Ca²⁺ influx through L-type Cav1.2 (α1c) Ca²⁺ channels is a critical step in the activation of cardiac ryanodine receptors (RyRs) and release of Ca²⁺ via Ca²⁺-induced Ca²⁺ release(CICR). The released Ca²⁺, in turn, is the dominant determinant of inactivation of the Ca²⁺ current (ICa) and termination of release. Although Ca²⁺ cross-signalling is mediated by high Ca²⁺ fluxes in the microdomains of α1c-RyR complexes, ICa-gated Ca²⁺ cross-signalling is surprisingly resistant to intracellular Ca²⁺ buffering and has steeply voltage-dependent gain, inconsistent with a strict CICR mechanism, suggesting the existence of additional regulatory step(s). To explore the possible regulatory role of the carboxyl (C)-terminal tail of α1c in modulating Ca²⁺ signalling, we tested the effects of introducing two α1c C-terminal peptides, LA (1571–1599) and K (1617–1636) on the central α1c-unassociated Ca²⁺-release sites of atrial myocytes, using rapid (240 Hz) two-dimensional confocal Ca²⁺ imaging.
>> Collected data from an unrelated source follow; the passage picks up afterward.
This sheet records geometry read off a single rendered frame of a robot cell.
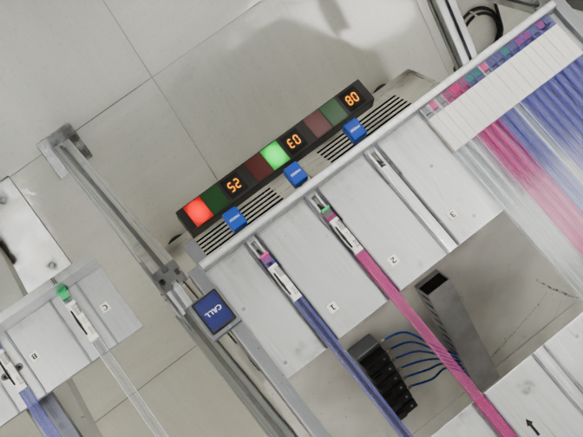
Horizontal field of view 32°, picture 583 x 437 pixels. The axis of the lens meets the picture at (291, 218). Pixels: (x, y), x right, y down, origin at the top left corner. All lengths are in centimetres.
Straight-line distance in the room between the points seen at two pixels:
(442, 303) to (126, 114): 77
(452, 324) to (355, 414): 23
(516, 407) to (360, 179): 39
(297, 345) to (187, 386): 102
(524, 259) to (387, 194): 48
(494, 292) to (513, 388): 46
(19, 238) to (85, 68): 37
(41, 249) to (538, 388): 111
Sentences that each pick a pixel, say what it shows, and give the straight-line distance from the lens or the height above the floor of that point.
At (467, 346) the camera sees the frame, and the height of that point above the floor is 66.
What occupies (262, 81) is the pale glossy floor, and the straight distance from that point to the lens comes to 218.
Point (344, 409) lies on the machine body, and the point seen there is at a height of 62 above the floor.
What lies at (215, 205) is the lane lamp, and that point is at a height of 66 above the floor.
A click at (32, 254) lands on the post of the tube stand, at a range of 212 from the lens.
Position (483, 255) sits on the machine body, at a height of 62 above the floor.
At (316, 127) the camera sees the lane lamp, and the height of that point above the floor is 66.
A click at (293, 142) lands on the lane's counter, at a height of 66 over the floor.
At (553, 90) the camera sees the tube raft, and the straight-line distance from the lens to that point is 154.
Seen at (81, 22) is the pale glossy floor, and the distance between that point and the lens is 202.
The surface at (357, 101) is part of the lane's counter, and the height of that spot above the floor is 66.
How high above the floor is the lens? 192
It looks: 56 degrees down
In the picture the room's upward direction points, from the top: 129 degrees clockwise
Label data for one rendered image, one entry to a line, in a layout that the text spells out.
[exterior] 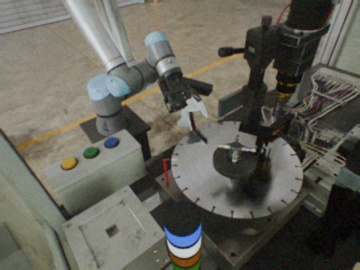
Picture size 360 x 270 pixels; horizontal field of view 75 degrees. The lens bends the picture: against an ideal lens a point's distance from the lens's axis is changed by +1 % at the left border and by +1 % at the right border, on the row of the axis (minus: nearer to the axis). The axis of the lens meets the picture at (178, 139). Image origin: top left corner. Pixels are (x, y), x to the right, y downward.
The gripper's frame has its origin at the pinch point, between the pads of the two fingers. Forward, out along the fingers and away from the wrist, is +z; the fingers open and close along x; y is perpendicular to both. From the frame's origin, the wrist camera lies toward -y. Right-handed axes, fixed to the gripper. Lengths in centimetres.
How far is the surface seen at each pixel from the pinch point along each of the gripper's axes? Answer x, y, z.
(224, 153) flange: 10.4, 2.3, 11.2
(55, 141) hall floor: -161, 69, -70
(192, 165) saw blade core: 8.5, 11.0, 10.5
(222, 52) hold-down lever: 28.9, 1.8, -6.7
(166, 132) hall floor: -138, -26, -36
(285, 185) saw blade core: 17.5, -4.9, 23.8
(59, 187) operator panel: -4.3, 44.7, 1.2
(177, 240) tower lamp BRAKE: 38, 26, 20
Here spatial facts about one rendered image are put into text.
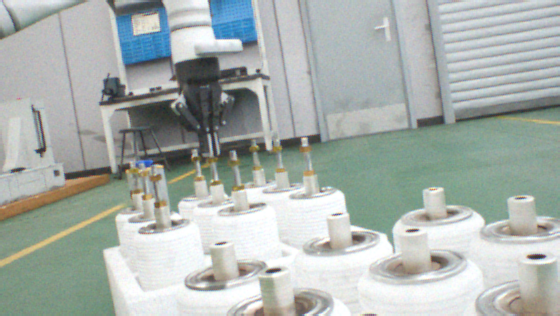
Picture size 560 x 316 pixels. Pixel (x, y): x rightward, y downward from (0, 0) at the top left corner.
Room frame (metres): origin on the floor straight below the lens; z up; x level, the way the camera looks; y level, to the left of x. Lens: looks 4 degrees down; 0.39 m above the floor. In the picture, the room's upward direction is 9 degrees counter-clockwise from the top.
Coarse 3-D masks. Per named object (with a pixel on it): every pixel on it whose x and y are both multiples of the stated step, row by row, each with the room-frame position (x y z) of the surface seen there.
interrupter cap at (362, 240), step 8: (352, 232) 0.55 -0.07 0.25; (360, 232) 0.54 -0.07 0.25; (368, 232) 0.54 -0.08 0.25; (312, 240) 0.54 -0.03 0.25; (320, 240) 0.54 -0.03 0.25; (328, 240) 0.54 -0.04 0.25; (352, 240) 0.53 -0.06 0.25; (360, 240) 0.52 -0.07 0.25; (368, 240) 0.51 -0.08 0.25; (376, 240) 0.50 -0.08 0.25; (304, 248) 0.51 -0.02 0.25; (312, 248) 0.52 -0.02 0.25; (320, 248) 0.51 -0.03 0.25; (328, 248) 0.52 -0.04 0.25; (336, 248) 0.51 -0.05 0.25; (344, 248) 0.49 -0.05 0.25; (352, 248) 0.49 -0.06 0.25; (360, 248) 0.49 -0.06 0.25; (368, 248) 0.49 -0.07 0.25
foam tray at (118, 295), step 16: (288, 240) 0.89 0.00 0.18; (112, 256) 0.96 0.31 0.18; (208, 256) 0.85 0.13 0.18; (288, 256) 0.77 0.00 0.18; (112, 272) 0.85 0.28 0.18; (128, 272) 0.82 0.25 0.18; (112, 288) 0.95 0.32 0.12; (128, 288) 0.73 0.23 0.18; (176, 288) 0.70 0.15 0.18; (128, 304) 0.67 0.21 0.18; (144, 304) 0.68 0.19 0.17; (160, 304) 0.68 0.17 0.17
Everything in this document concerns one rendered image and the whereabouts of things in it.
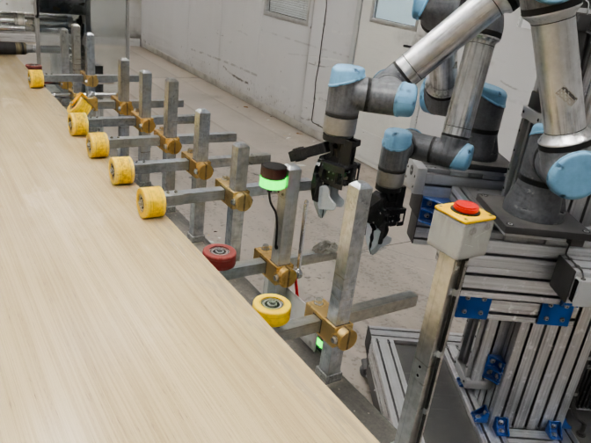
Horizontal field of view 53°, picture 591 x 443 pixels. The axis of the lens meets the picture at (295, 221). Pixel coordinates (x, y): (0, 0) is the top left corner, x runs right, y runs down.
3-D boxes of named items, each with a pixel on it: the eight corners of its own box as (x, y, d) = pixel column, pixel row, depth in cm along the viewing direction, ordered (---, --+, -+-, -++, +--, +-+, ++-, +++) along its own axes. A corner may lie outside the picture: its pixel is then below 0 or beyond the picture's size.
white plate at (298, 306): (263, 298, 163) (266, 266, 159) (316, 352, 144) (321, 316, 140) (261, 299, 163) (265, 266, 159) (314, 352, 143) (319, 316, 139)
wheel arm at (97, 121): (204, 120, 239) (205, 112, 237) (207, 123, 236) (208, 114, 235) (75, 125, 212) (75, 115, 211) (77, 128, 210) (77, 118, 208)
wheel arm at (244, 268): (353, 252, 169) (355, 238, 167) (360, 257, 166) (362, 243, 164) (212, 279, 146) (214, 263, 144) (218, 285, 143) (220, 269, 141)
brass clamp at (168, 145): (168, 141, 210) (168, 128, 208) (183, 154, 200) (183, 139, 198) (151, 142, 207) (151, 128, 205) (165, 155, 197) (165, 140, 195)
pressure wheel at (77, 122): (90, 132, 209) (85, 137, 216) (86, 109, 209) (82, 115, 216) (72, 132, 206) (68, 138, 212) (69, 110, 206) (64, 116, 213)
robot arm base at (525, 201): (548, 204, 160) (559, 169, 156) (574, 227, 146) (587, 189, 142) (493, 199, 159) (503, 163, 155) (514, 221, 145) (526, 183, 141)
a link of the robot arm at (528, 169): (559, 171, 154) (576, 120, 148) (578, 189, 141) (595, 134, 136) (513, 165, 154) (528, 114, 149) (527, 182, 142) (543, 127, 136)
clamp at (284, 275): (268, 261, 158) (271, 244, 156) (295, 286, 147) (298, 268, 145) (250, 265, 155) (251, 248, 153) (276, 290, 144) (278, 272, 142)
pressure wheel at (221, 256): (224, 279, 151) (227, 239, 146) (238, 295, 145) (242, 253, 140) (194, 286, 146) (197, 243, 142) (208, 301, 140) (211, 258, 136)
The frequency of spontaneously activating central sparks increased by approximately fourfold on dialysing LA- but not K-peptide into myocytes voltage-clamped at -80 mV. The rate but not the magnitude of caffeine (10 mM)-triggered central Ca²⁺ release was significantly accelerated by LA- but not K-peptide. Individual Ca²⁺ spark size and flux were larger in LA- but not in K-peptide-dialysed myocytes. Although LA-peptide did not change the amplitude or inactivation kinetics of ICa, LA-peptide did strongly enhance the central Ca²⁺ transients triggered by ICa at -30 mV (small ICa) but not at +20 mV (large ICa). In contrast, K-peptide had no effect on either ICa or the local Ca²⁺ transients. LA-peptide with a deleted calmodulin-binding region (LM1-peptide) had no significant effects on the central spark frequency but suppressed spontaneous spark frequency in the periphery. Our results indicate that the calmodulin-binding LA motif of the α1c C-terminal tail may sensitize the RyRs, thereby increasing their open probability and providing for both the voltage-dependence of CICR and the higher frequency of spark occurrence in the periphery of atrial myocytes where the native α1c-RyR complexes are intact.